Yes. Without synchronize_qrcu() in between, one of the counters should be == 0,
another >= 1. == 1 means we have no active readers. So the false positive really
means a concurrent switch. And we can check twice - excellent idea!

> > While doing qrcu, somehow I convinced myself we can't optimize out taking
> > qp->mutex. Now I think I was wrong. Good!
>
> Me, I didn't want to worry about it unless someone needed it. Which
> it now appears they do. ;-)

No. I do remember I tried hard to optimize out taking qp->mutex, but failed.
So I decided it is not possible. And now you show that I just don't have enough
brains! (of course, I hate you :)

> > Q: you deleted "if (atomic_read(qp->ctr + idx) == 1)" fastpath under ->mutex,
> > was this needed for this optimization to work? I am asking because I can't
> > understand how it can make any difference.
>
> Before, we held the lock, so we could just check the single current
> element. Now we don't hold the lock, so we need to check both elements.
> So I replaced the "if (atomic_read(qp->ctr + idx) == 1)" with the
> nested "if" statements that test both elements.

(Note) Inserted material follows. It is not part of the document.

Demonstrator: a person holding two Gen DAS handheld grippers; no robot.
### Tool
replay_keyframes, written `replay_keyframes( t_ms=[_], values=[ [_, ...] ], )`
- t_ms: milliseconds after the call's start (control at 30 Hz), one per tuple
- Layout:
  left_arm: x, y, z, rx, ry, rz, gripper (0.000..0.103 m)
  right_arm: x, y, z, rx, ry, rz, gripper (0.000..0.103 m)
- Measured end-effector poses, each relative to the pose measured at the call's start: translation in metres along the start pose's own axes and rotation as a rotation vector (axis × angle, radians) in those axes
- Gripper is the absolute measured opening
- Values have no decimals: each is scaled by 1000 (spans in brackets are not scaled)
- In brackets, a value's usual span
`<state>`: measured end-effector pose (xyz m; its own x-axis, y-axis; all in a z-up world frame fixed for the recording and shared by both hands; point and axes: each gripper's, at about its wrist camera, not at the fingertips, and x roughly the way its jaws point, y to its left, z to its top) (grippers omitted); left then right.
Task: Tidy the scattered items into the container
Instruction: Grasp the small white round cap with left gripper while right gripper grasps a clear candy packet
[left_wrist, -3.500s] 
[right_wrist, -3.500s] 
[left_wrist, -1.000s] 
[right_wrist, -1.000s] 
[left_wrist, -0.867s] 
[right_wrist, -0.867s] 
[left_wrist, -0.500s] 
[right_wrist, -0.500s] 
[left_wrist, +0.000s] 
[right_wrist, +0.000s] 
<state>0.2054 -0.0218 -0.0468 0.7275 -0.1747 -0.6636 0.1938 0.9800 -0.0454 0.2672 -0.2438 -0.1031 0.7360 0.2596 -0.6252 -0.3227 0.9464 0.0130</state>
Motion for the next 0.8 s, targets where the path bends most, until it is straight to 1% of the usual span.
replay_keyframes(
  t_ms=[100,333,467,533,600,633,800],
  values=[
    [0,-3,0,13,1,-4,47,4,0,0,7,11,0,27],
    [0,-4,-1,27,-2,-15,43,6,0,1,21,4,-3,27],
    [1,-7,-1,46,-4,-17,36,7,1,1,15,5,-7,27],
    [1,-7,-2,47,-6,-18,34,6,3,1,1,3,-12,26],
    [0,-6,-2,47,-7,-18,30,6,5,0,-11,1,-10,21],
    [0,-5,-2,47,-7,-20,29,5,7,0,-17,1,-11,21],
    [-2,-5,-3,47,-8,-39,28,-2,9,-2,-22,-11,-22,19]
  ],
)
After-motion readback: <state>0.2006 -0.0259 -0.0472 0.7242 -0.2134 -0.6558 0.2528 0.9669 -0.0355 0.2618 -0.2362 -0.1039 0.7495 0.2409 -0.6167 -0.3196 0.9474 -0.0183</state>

Ah, my question was different. The current version of qrcu does

mutex_lock(&qp->mutex);

idx = qp->completed & 0x1;
if (atomic_read(qp->ctr + idx) == 1) // fast path
return;

...

and it seems to me that we can retain this fastpath even with your optimization,
no? Surely, it is not so important, but it is nearly free.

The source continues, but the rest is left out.